EXERCISE AIM:
Locate each line below that includes "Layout" and reproduce it.

[Items from a dataset]
· · · ·
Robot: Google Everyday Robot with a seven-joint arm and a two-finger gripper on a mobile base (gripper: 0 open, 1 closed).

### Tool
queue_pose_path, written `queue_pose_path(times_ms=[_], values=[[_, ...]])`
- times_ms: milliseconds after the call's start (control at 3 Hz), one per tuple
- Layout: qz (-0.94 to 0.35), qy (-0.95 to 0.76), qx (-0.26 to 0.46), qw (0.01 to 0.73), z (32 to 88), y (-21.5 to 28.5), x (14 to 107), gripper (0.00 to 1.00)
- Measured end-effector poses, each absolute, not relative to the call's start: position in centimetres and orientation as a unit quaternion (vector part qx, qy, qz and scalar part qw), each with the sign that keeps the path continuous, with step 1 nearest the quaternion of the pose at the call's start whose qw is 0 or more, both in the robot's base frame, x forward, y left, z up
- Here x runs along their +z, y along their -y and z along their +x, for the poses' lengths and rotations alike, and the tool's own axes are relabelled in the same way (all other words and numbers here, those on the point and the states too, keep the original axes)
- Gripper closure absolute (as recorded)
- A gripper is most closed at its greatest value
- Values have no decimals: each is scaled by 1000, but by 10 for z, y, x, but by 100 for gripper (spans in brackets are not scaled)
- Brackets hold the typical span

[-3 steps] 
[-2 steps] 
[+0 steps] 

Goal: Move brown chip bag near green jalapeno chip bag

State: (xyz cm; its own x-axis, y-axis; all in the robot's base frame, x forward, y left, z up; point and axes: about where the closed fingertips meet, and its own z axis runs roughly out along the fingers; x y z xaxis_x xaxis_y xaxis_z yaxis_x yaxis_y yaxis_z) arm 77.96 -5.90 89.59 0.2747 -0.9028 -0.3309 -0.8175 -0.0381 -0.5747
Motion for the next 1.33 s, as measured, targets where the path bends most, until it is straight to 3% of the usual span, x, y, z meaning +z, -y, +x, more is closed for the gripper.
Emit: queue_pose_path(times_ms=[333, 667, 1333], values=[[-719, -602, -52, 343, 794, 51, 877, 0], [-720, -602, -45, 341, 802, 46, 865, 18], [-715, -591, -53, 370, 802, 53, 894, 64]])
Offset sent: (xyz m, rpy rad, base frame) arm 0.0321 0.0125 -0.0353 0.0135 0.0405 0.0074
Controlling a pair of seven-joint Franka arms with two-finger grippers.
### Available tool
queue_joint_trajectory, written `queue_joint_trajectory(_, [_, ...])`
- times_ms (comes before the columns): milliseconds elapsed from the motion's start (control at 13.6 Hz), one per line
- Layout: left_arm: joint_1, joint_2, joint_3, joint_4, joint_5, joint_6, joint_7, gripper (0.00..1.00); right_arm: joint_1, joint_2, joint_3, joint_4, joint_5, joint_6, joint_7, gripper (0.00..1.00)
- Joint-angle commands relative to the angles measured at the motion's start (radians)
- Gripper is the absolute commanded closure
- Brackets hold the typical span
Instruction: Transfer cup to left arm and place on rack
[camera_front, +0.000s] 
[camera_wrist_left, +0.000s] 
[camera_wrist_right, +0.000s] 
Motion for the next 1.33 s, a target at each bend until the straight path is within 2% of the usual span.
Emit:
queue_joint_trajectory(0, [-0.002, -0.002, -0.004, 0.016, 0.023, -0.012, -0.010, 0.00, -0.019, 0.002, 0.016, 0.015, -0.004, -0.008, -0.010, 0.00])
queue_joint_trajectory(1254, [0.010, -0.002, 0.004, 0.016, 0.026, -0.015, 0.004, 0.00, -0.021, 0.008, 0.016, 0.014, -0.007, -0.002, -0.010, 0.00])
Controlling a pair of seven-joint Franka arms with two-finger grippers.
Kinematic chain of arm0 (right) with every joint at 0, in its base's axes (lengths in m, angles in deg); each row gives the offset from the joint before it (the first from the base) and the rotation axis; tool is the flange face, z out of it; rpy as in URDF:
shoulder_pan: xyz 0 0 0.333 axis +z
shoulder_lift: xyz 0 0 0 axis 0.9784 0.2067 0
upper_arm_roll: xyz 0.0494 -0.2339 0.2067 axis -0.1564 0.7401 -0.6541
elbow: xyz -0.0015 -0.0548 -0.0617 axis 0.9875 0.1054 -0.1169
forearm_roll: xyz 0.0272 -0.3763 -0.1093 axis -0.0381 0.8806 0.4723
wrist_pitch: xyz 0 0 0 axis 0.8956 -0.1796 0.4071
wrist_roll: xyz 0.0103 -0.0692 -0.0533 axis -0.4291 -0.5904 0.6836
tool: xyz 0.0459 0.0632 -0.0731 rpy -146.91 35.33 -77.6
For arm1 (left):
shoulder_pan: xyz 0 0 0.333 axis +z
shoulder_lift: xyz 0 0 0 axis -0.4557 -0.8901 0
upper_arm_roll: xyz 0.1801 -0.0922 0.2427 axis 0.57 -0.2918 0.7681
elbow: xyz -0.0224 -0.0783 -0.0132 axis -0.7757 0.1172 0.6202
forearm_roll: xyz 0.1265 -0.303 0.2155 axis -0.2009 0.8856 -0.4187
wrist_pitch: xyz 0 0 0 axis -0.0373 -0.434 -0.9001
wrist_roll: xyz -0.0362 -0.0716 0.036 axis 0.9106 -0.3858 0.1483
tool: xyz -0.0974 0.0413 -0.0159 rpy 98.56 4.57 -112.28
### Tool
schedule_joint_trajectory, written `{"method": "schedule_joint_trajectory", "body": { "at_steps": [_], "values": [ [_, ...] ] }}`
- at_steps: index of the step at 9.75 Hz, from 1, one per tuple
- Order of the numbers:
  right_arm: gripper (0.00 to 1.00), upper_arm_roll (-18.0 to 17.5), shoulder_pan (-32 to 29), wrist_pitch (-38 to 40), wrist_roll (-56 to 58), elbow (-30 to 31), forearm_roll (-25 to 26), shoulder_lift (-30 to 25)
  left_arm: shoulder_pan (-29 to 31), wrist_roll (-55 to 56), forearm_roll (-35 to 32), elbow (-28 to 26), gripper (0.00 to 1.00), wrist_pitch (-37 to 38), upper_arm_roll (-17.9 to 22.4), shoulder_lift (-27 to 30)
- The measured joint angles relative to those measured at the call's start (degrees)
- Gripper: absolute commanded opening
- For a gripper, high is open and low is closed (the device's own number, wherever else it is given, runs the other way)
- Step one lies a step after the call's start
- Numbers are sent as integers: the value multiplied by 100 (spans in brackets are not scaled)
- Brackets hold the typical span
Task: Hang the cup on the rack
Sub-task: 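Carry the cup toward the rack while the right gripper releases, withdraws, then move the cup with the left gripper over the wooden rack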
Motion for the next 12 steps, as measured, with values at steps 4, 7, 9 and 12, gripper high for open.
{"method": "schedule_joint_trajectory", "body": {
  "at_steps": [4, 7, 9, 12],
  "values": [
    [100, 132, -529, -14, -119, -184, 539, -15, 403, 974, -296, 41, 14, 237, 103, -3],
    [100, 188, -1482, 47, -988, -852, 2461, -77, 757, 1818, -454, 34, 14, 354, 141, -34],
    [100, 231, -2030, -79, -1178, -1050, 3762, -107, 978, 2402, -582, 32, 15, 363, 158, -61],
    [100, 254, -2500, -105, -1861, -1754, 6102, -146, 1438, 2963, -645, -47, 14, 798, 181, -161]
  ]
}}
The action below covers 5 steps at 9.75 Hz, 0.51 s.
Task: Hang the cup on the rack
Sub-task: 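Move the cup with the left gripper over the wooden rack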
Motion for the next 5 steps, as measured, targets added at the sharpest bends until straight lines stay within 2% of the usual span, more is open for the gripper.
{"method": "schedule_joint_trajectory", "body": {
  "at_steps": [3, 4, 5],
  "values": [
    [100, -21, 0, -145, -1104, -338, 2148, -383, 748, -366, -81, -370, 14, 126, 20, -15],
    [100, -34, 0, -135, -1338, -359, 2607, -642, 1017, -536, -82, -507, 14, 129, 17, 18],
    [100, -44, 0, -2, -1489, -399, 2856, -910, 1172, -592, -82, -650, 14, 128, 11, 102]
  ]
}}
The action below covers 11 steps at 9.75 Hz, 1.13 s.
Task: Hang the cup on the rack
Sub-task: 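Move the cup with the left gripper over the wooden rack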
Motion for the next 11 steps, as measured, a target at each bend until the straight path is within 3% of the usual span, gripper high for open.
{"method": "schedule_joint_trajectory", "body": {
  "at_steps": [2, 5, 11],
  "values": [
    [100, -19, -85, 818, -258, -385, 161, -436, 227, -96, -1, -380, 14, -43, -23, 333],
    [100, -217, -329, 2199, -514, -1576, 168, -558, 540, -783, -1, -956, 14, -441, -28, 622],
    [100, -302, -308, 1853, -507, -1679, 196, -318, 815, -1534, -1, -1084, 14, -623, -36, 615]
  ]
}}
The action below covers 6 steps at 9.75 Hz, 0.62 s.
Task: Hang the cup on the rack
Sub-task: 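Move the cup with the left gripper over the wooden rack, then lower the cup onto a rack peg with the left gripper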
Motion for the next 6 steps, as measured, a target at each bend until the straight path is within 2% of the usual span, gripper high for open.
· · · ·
ANSWER BOX:
- Layout: qz (-0.94 to 0.35), qy (-0.95 to 0.76), qx (-0.26 to 0.46), qw (0.01 to 0.73), z (32 to 88), y (-21.5 to 28.5), x (14 to 107), gripper (0.00 to 1.00)
- Layout: left_arm: joint_1, joint_2, joint_3, joint_4, joint_5, joint_6, joint_7, gripper (0.00..1.00); right_arm: joint_1, joint_2, joint_3, joint_4, joint_5, joint_6, joint_7, gripper (0.00..1.00)

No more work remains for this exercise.